WHAT THIS TASK INVOLVES: From the line holding "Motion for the" to the final line below, restate each line word for word and add nothing.
[[ THE DATA, beginning ]]
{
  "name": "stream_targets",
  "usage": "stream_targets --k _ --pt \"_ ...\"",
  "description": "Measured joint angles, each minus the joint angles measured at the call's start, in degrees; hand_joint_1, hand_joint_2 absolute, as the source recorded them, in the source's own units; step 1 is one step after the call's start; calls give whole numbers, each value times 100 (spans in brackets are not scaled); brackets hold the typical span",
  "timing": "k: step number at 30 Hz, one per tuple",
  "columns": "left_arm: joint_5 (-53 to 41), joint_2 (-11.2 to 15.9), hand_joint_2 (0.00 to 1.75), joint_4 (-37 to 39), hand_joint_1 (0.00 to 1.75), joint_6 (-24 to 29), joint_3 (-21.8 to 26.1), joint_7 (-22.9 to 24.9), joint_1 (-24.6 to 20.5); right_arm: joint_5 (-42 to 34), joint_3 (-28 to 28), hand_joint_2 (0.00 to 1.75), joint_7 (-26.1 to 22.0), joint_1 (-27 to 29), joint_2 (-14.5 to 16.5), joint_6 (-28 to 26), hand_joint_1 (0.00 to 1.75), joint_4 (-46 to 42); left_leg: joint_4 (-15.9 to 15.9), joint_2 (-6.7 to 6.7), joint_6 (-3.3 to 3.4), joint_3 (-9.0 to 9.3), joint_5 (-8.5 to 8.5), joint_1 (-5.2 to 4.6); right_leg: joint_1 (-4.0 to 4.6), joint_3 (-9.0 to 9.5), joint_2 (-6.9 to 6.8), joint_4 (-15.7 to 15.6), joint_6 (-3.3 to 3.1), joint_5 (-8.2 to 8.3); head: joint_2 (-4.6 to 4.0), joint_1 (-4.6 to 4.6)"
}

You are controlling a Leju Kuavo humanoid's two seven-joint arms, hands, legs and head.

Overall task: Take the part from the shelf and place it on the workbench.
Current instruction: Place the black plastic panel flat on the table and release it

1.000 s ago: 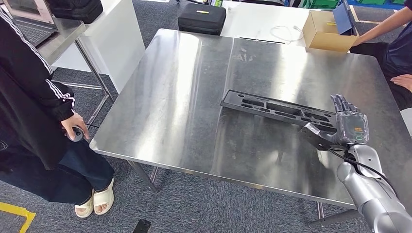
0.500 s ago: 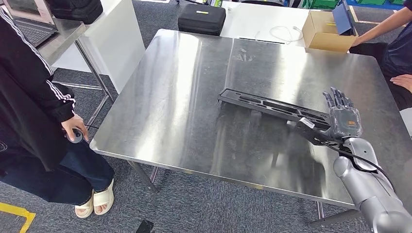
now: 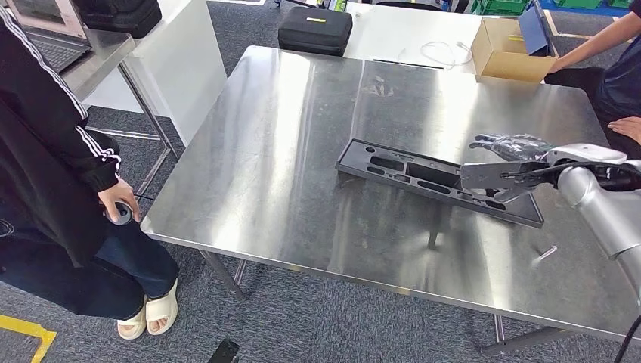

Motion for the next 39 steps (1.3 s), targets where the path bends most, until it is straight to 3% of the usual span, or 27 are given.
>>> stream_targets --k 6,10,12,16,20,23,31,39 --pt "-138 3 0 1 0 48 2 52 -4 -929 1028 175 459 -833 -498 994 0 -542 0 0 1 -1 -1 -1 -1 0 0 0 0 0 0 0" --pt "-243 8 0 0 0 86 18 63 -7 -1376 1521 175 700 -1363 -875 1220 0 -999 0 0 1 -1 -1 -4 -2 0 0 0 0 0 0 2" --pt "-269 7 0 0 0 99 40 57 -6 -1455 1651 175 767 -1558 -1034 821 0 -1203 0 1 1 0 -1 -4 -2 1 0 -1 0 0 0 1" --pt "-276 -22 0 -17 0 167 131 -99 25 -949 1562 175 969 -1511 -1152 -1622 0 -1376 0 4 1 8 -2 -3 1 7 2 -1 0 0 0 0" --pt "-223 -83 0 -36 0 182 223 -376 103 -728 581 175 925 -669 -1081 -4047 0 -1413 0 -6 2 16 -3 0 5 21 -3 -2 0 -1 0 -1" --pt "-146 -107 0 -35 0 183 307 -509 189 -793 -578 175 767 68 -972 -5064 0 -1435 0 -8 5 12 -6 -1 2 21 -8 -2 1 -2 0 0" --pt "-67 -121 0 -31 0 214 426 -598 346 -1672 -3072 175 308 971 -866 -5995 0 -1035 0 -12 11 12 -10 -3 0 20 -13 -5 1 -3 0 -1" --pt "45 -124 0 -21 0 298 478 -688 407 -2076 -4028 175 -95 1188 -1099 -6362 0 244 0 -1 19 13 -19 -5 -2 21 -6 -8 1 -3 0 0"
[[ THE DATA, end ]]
OUTPUT FOR THIS EXERCISE:
Motion for the next 39 steps (1.3 s), targets where the path bends most, until it is straight to 3% of the usual span, or 27 are given.
>>> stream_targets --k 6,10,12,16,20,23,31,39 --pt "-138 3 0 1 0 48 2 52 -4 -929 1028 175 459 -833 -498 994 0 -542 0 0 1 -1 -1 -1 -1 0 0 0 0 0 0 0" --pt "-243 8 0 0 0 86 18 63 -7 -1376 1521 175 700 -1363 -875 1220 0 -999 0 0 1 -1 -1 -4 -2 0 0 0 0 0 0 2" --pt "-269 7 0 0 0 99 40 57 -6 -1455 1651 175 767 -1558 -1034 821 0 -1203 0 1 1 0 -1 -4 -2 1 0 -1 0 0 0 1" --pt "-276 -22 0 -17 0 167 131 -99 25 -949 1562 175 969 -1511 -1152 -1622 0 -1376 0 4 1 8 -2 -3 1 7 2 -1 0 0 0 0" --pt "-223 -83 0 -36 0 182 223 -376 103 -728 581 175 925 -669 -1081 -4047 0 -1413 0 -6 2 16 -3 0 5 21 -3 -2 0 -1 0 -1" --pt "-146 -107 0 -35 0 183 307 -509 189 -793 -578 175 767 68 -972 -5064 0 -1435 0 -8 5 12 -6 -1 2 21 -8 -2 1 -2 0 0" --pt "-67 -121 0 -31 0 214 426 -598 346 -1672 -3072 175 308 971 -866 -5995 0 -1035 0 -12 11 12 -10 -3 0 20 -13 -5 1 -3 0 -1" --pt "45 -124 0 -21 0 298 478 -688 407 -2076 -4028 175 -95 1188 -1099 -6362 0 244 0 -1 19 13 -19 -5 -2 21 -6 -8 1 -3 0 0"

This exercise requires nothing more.